The Emporium Of Dreams

The Emporium Of Dreams

A Story by alanwgraham
"

If it's in your head it's in my shop - read this at your peril!

"

The Emporium Of Dreams

 

That day started as one of those happy days when there wasn’t a worry in my head. I'd spent the last hour of the morning in the spring sunshine, ambling across the Meadows. Then I’d stopped at Summerhill for coffee and cake. I was still licking the chocolate from my lips as I crossed into Newington road where I would head down to Waverley station. Walking down the long street of small shops triggered memories of my student days and our daily walk down to lectures in George square. In some ways those days of youthful angst and exhilaration seemed almost within reach, but I had to pinch myself to believe that I was now well into my forties. Time is indeed a very strange bedfellow!

 

Strolling casually, I stopped from time to time to admire the varied window displays of the small independent shops. Then something strange happened - some subconscious feeling actually stopped me dead in the street. I stood for a few seconds feeling oddly discombobulated and then looked around to see if I had dropped my wallet or forgotten to pull up my  zip. You know that feeling don’t you - something isn’t quite right but you can’t put your finger on it! Then, behind me, I became aware of a small shop which was noticeable by its very un-noticeability. A sudden frisson gave me the certainty that it was this shop that had stirred my subconscious.

 

Standing in front of the shop I could see why I had walked past it. The shop-front was grimy grey with a half open, peeling grey wooden door. A small window to the right of the door displayed an odd and dusty selection of small ukuleles, crocheted arm rests and antique, regimental belt buckles. Above the door was a small black shop-sign in faded grey lettering that read - ‘EMPORIUM OF DREAMS.’ I laughed! A small handwritten sign on the door read - ‘Always open - please enter’

 

Then something quite weird happened - I experienced an unstoppable urge to enter the shop.
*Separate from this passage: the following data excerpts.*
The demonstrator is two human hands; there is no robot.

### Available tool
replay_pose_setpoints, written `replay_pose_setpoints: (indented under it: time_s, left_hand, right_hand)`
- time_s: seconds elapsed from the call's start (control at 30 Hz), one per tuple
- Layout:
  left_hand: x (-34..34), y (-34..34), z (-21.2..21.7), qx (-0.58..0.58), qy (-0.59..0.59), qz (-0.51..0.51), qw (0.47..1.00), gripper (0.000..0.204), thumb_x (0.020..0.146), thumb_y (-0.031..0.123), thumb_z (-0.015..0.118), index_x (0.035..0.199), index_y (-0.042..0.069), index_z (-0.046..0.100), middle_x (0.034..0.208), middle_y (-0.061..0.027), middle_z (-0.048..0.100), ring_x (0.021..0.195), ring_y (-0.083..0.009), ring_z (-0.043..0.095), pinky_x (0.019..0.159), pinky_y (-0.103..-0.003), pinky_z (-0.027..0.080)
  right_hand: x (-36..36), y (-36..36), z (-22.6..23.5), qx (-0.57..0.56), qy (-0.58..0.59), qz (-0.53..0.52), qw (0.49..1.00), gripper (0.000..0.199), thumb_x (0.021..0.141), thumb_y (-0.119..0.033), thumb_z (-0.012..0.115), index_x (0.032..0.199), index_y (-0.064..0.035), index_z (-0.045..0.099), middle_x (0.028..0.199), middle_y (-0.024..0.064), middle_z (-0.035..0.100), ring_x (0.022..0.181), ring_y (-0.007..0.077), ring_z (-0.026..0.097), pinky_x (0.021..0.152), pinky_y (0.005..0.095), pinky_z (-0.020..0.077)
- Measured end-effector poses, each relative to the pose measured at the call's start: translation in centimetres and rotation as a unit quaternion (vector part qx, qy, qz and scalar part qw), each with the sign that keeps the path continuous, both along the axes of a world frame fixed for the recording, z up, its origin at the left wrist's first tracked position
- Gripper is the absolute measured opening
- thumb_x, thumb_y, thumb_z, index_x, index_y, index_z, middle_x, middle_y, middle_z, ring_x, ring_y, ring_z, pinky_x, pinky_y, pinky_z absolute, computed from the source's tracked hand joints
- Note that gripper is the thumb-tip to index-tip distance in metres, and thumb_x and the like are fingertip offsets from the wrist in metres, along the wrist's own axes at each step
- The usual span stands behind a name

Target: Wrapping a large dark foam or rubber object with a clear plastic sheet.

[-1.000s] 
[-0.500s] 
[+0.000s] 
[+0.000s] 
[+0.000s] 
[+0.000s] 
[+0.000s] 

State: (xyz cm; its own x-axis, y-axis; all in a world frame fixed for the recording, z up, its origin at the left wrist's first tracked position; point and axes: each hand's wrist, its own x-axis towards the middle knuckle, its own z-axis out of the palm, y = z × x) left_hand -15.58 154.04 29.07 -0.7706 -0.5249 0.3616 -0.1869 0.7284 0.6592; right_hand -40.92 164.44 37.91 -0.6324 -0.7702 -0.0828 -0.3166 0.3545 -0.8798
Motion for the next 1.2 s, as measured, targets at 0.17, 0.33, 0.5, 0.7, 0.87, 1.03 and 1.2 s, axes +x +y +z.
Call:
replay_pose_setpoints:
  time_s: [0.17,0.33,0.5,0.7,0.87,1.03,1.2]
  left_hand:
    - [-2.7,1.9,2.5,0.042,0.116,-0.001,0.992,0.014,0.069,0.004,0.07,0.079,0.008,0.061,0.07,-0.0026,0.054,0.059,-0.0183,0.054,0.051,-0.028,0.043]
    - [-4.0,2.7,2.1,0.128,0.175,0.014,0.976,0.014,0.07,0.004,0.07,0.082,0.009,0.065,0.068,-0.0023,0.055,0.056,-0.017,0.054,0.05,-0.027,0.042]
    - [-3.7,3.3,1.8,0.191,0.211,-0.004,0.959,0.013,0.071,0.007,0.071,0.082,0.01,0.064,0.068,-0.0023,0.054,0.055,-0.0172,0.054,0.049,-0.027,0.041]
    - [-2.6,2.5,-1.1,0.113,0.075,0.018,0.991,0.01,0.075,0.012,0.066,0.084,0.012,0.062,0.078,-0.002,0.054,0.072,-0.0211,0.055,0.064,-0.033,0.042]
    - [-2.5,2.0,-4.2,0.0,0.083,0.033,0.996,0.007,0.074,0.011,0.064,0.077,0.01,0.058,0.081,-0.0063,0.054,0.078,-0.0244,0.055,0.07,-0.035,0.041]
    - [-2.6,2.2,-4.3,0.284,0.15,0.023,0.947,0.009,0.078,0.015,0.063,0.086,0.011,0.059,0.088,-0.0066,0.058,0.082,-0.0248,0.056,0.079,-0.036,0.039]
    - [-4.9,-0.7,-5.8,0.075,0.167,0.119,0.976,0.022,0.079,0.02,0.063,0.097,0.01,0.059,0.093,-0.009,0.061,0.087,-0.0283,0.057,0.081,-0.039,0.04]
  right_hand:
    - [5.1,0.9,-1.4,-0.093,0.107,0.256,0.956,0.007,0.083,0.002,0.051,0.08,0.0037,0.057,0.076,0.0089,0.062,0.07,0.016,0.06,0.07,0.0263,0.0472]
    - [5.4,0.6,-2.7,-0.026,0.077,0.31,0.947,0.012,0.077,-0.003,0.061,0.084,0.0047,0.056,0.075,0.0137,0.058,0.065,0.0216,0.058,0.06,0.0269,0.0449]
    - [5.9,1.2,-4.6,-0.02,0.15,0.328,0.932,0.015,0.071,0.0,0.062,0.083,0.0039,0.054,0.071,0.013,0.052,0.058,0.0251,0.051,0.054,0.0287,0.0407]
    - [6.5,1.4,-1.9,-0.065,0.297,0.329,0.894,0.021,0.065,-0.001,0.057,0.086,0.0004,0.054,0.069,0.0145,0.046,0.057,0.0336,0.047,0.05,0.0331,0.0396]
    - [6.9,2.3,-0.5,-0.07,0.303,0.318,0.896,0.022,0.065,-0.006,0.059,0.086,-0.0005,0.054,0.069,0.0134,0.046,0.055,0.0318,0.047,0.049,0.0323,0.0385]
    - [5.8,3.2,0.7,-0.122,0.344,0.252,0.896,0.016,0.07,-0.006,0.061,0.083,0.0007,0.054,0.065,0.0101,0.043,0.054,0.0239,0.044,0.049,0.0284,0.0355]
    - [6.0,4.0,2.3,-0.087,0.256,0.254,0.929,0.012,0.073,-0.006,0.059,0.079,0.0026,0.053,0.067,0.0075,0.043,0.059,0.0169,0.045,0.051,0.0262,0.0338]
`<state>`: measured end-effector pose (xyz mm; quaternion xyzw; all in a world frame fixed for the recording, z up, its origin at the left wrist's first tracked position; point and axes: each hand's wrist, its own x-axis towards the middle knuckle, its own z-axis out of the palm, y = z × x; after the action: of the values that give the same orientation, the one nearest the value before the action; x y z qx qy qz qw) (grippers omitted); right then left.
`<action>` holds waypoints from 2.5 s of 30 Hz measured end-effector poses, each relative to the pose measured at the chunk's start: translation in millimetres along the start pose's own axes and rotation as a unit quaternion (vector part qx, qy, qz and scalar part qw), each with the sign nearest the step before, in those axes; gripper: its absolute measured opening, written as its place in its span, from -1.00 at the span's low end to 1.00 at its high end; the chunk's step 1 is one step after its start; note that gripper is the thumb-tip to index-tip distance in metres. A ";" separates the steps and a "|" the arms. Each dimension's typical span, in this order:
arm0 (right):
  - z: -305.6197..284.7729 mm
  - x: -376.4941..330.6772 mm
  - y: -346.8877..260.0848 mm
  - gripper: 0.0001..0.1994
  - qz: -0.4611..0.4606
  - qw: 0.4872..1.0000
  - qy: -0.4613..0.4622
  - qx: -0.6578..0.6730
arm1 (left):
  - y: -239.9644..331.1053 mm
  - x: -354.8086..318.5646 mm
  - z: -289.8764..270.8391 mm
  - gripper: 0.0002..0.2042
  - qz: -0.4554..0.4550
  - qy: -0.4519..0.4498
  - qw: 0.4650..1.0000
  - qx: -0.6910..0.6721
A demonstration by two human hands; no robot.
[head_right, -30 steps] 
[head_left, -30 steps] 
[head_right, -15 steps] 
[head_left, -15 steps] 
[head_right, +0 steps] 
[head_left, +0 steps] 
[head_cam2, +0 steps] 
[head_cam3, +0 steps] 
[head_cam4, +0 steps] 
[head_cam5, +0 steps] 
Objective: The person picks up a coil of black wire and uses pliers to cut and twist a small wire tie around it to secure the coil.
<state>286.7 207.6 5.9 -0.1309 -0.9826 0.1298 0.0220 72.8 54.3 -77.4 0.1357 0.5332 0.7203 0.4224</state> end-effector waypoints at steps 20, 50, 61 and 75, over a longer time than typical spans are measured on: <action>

It felt just like I was the water in a sink spiralling remorselessly down the plughole. The door creaked as I was sucked in and a bell tinkled to announce my arrival. The whole thing felt like an out-of-body experience and it took me a few seconds to come back to myself.

 

Then I realised that something wasn’t quite right and I gradually became aware that the noise from the busy street outside had totally disappeared.  It was such a strange sensation that I actually wiggled my fingers in my ears to clear them. I looked around the small room in amazement. A narrow passageway, wide enough for one visitor, led a few paces from the door to the centre of the murky room from where three short passages led left, right and ahead. On each side of the passages piles upon mounds upon heaps of indistinguishable bits and pieces, a veritable cornucopia of tat filled the room from floor to ceiling. The dingy mounds of stuff seemed to suck the very light from the single, unshaded bulb dangling from the roof.      

 

Just then a feeble, quavering voice issued from somewhere on my right.

‘Ah, Mister Lost, you have come to pay my Emporium a visit - I’ve been expecting you.’

I looked around for the speaker but he was nowhere to be seen.

‘I’m here, Mr Lost.’

I looked again and could see a movement - it was a hand. Suddenly I could see him perched on a stool. His dingy clothes and his pasty grey wrinkled face appeared to blend in with the piles of bric-a-brac surrounding him but I could make out his bright blue eyes and his pair of shining dentures when he spoke.

‘I think that you have the wrong person Mr … ehm  - I’ve never been in here before.’

‘That’s what they all say Mr Lost, but how else would I know your name?’

 

‘By the way, I’m Mr Full - just like my shop, full! Ha ha! Now, to business - what exactly are you after Mr Lost?’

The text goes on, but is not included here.